Could you transcribe all of the data exactly and skip any pictures?

===== Information provided =====

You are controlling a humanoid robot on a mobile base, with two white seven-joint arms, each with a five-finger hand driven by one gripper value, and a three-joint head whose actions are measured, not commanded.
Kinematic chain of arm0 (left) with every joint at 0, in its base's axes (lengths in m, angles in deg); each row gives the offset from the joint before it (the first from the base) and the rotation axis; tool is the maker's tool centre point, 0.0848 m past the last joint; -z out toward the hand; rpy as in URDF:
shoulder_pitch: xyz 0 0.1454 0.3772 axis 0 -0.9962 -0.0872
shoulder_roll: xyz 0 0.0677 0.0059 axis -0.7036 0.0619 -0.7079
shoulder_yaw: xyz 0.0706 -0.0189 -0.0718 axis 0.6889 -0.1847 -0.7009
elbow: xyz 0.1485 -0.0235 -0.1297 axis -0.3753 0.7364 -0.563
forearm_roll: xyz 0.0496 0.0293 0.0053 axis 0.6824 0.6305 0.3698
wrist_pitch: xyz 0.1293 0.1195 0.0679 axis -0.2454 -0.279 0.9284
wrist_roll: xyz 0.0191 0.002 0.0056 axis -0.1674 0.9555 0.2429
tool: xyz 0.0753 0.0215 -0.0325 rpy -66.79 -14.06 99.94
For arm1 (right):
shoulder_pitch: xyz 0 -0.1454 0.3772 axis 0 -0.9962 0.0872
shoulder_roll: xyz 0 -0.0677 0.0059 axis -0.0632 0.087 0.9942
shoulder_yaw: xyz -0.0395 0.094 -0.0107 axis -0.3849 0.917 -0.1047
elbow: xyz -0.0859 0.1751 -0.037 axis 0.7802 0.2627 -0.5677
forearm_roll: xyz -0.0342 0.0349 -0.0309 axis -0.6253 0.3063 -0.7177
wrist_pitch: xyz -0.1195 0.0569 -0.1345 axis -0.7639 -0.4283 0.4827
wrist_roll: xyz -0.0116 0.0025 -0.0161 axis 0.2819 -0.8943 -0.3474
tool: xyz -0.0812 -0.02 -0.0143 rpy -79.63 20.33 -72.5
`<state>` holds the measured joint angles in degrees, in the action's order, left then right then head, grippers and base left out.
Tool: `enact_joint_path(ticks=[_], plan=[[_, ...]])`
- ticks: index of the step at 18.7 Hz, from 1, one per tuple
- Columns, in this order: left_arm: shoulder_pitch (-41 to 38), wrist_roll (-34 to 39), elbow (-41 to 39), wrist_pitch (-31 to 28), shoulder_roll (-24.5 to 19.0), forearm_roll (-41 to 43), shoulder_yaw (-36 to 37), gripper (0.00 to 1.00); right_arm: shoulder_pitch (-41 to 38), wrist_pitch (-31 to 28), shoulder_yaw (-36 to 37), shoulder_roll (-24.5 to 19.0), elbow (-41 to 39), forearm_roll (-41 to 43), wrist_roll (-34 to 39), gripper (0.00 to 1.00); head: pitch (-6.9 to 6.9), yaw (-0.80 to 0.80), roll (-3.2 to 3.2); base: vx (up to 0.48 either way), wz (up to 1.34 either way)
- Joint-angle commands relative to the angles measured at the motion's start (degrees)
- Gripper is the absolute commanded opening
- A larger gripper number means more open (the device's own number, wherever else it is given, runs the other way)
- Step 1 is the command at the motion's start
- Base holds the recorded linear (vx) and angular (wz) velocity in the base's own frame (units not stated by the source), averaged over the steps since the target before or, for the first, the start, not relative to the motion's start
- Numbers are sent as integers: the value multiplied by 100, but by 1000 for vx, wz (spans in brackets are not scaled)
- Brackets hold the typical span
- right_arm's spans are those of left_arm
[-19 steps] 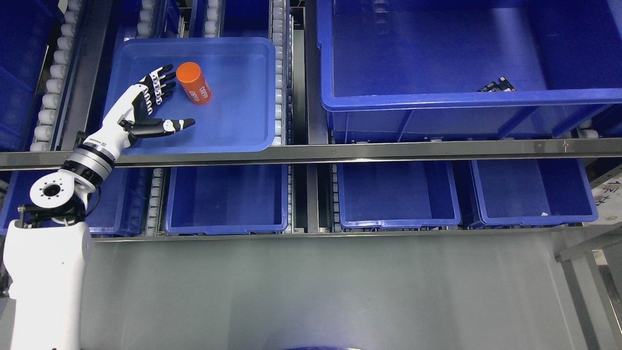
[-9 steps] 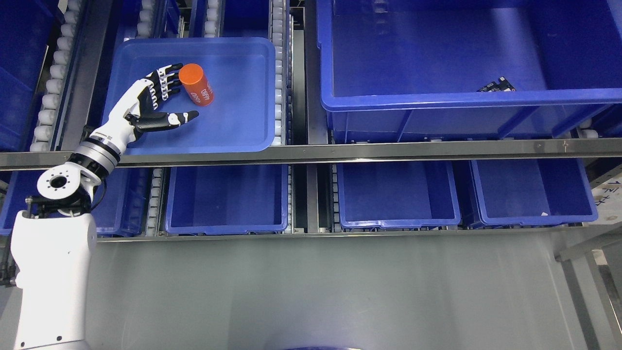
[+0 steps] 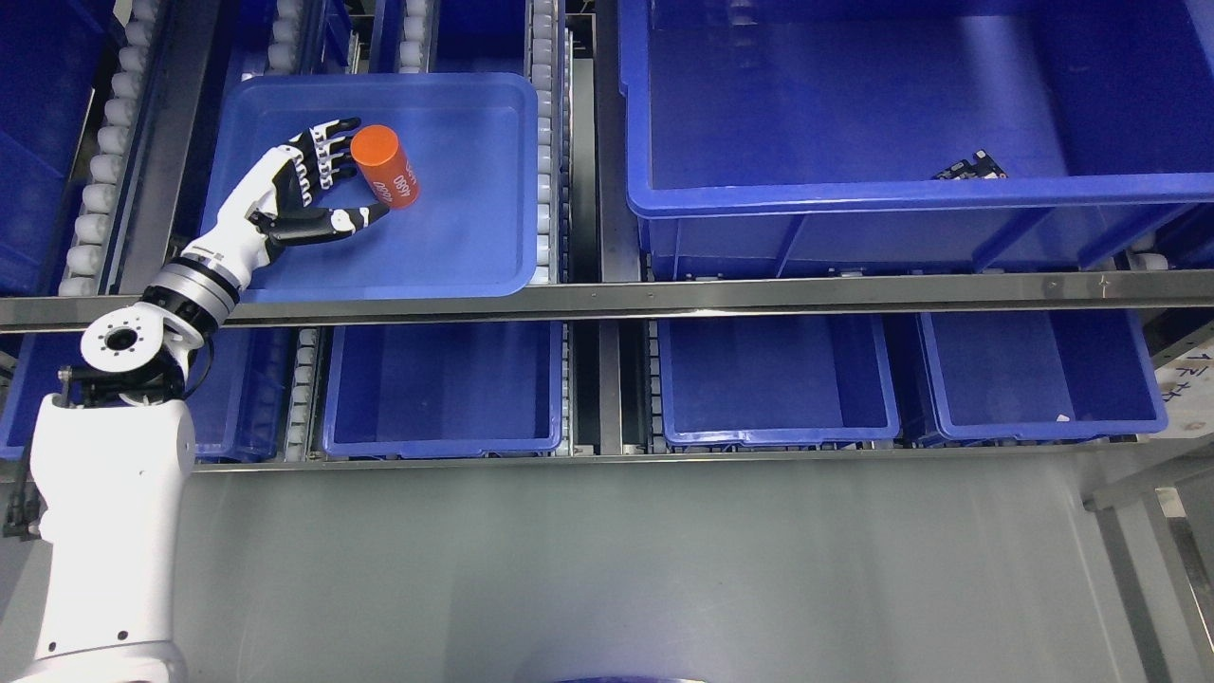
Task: Grab orange capacitor from left shelf to right desk
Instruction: 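Close the left hand around the orange capacitor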
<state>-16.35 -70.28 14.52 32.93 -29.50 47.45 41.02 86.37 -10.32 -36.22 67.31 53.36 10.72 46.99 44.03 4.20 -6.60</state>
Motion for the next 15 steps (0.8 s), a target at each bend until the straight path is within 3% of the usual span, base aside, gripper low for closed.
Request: enact_joint_path(ticks=[1,6,15], plan=[[200,6,546,97,81,94,107,80,-114,5,70,100,-100,-35,-1,100,0,0,0,0,0],[200,6,625,97,221,103,116,78,-114,5,70,100,-100,-26,-1,100,0,0,0,0,0],[200,6,757,440,230,103,46,58,-114,5,70,100,-100,-35,-1,100,0,0,0,0,0]])
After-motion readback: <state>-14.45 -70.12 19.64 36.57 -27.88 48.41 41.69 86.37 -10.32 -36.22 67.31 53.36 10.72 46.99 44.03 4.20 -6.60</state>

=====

Solution to this exercise >>
You are controlling a humanoid robot on a mobile base, with two white seven-joint arms, each with a five-finger hand driven by one gripper value, and a three-joint head whose actions are measured, not commanded.
Kinematic chain of arm0 (left) with every joint at 0, in its base's axes (lengths in m, angles in deg); each row gives the offset from the joint before it (the first from the base) and the rotation axis; tool is the maker's tool centre point, 0.0848 m past the last joint; -z out toward the hand; rpy as in URDF:
shoulder_pitch: xyz 0 0.1454 0.3772 axis 0 -0.9962 -0.0872
shoulder_roll: xyz 0 0.0677 0.0059 axis -0.7036 0.0619 -0.7079
shoulder_yaw: xyz 0.0706 -0.0189 -0.0718 axis 0.6889 -0.1847 -0.7009
elbow: xyz 0.1485 -0.0235 -0.1297 axis -0.3753 0.7364 -0.563
forearm_roll: xyz 0.0496 0.0293 0.0053 axis 0.6824 0.6305 0.3698
wrist_pitch: xyz 0.1293 0.1195 0.0679 axis -0.2454 -0.279 0.9284
wrist_roll: xyz 0.0191 0.002 0.0056 axis -0.1674 0.9555 0.2429
tool: xyz 0.0753 0.0215 -0.0325 rpy -66.79 -14.06 99.94
For arm1 (right):
shoulder_pitch: xyz 0 -0.1454 0.3772 axis 0 -0.9962 0.0872
shoulder_roll: xyz 0 -0.0677 0.0059 axis -0.0632 0.087 0.9942
shoulder_yaw: xyz -0.0395 0.094 -0.0107 axis -0.3849 0.917 -0.1047
elbow: xyz -0.0859 0.1751 -0.037 axis 0.7802 0.2627 -0.5677
forearm_roll: xyz -0.0342 0.0349 -0.0309 axis -0.6253 0.3063 -0.7177
wrist_pitch: xyz -0.1195 0.0569 -0.1345 axis -0.7639 -0.4283 0.4827
wrist_roll: xyz -0.0116 0.0025 -0.0161 axis 0.2819 -0.8943 -0.3474
tool: xyz -0.0812 -0.02 -0.0143 rpy -79.63 20.33 -72.5
`<state>` holds the measured joint angles in degrees, in the action's order, left then right then head, grippers and base left out.
Tool: `enact_joint_path(ticks=[_], plan=[[_, ...]])`
- ticks: index of the step at 18.7 Hz, from 1, one per tuple
- Columns, in this order: left_arm: shoulder_pitch (-41 to 38), wrist_roll (-34 to 39), elbow (-41 to 39), wrist_pitch (-31 to 28), shoulder_roll (-24.5 to 19.0), forearm_roll (-41 to 43), shoulder_yaw (-36 to 37), gripper (0.00 to 1.00); right_arm: shoulder_pitch (-41 to 38), wrist_pitch (-31 to 28), shoulder_yaw (-36 to 37), shoulder_roll (-24.5 to 19.0), elbow (-41 to 39), forearm_roll (-41 to 43), wrist_roll (-34 to 39), gripper (0.00 to 1.00); head: pitch (-6.9 to 6.9), yaw (-0.80 to 0.80), roll (-3.2 to 3.2); base: vx (up to 0.48 either way), wz (up to 1.34 either way)
- Joint-angle commands relative to the angles measured at the motion's start (degrees)
- Gripper is the absolute commanded opening
- A larger gripper number means more open (the device's own number, wherever else it is given, runs the other way)
- Step 1 is the command at the motion's start
- Base holds the recorded linear (vx) and angular (wz) velocity in the base's own frame (units not stated by the source), averaged over the steps since the target before or, for the first, the start, not relative to the motion's start
- Numbers are sent as integers: the value multiplied by 100, but by 1000 for vx, wz (spans in brackets are not scaled)
- Brackets hold the typical span
- right_arm's spans are those of left_arm
[-19 steps] 
[-9 steps] 
[+0 steps] 
Task: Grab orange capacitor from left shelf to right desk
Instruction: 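Close the left hand around the orange capacitor
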<state>-16.35 -70.28 14.52 32.93 -29.50 47.45 41.02 86.37 -10.32 -36.22 67.31 53.36 10.72 46.99 44.03 4.20 -6.60</state>
Motion for the next 15 steps (0.8 s), a target at each bend until the straight path is within 3% of the usual span, base aside, gripper low for closed.
Request: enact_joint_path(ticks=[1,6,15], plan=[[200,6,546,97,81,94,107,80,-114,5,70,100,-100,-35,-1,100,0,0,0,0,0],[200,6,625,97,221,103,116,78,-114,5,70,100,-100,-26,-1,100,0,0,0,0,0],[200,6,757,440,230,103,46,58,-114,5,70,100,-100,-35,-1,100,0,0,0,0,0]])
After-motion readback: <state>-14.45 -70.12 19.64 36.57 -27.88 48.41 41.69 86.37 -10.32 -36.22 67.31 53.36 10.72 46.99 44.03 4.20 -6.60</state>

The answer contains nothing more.